The ordinary-sized words are for everyone, but the big ones are especially for children.



Saturday, 26 December 2015

Saturday Rave: Christmas at Sea by Robert Louis Stevenson.

The sheets were frozen hard, and they cut the naked hand;
The decks were like a slide, where a seaman scare could stand;
The wind was a nor-wester, blowing squally off the sea;
And cliffs and spouting breakers were the only things a-lee.

A Boxing Day Walk is a bit of a tradition round here (Boxing Day is the day after Christmas, when tradesmen are given presents): everyone needs some exercise after the sweetness and stress of Christmas.

Alternatively, you can get much of the experience of some exercise without leaving your sofa.

Robert Louis Stevenson's poem Christmas at Sea is the story of a long day's struggle to save a ship from grounding as she is pushed towards the shore by the wind, tide and current. It gets sentimental towards the end - there is even, I'm sorry to say, a mention of some homely elves (NB: homely in Britain means domestic, not ugly as it does in some other places) - but, hey, it's a Victorian Christmas poem, so what do you expect?

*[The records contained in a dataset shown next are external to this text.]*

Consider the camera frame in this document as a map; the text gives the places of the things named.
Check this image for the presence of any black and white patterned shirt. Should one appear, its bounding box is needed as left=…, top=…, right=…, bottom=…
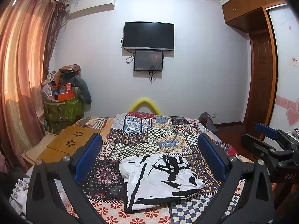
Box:
left=119, top=154, right=206, bottom=213

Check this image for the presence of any grey blue bag on floor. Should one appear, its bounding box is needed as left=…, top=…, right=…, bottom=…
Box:
left=199, top=112, right=218, bottom=134

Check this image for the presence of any green patterned storage bag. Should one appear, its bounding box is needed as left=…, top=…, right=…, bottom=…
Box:
left=44, top=97, right=84, bottom=134

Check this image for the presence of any patchwork patterned bed quilt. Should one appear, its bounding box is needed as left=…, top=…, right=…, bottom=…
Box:
left=53, top=111, right=255, bottom=224

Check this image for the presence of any orange box on pile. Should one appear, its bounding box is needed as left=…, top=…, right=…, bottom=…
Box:
left=57, top=92, right=76, bottom=102

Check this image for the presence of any wooden wardrobe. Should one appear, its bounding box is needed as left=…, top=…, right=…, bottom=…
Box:
left=222, top=0, right=285, bottom=139

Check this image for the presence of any yellow curved foam tube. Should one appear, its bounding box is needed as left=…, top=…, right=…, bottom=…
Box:
left=129, top=97, right=162, bottom=115

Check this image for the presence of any brown bag on pile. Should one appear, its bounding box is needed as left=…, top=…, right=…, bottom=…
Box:
left=55, top=64, right=81, bottom=76

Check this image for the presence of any pink orange window curtain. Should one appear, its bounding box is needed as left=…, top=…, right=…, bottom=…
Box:
left=1, top=0, right=67, bottom=169

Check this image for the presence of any small wall-mounted black screen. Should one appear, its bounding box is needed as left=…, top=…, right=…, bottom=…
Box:
left=134, top=50, right=164, bottom=72

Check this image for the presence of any large wall-mounted black television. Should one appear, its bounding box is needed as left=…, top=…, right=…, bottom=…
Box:
left=123, top=22, right=175, bottom=51

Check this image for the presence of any white wall air conditioner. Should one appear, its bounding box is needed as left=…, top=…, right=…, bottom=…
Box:
left=69, top=0, right=116, bottom=20

Anyway, the cold and the storm and the struggle are just what we're needing, over-fed as we are to the point of exhaustion as we are:

They lit the high sea-light, and the dark began to fall.
'All hands to loose top gallants,' I heard the captain call.
'By the Lord, she'll never stand it,' our first mate, Jackson, cried.*
'It's the one way or the other, Mr Jackson,' he replied.

And what happens in the end? You can find out here.

Word To Use Today: top gallant. This word for a high sail comes from the Old French galer, to make merry, from gale, enjoyment or pleasure (but is probably nothing to do with the wind sort of gale). It's related to words like the wealth bit of commonwealth.

This picture from the wonderful Wikipedia shows the topgallant sails in pink, which is helpful if slightly bizarre.



I know almost nothing about sailing, but it seems a bit odd to me to be loosing your topgallants if you're trying to escape a lee shore in a squally wind. Still, I expect there's some good reason for it.

As far as I know there's no such thing as a bottomgallant.

*I wonder if Gene Roddenberry knew this poem?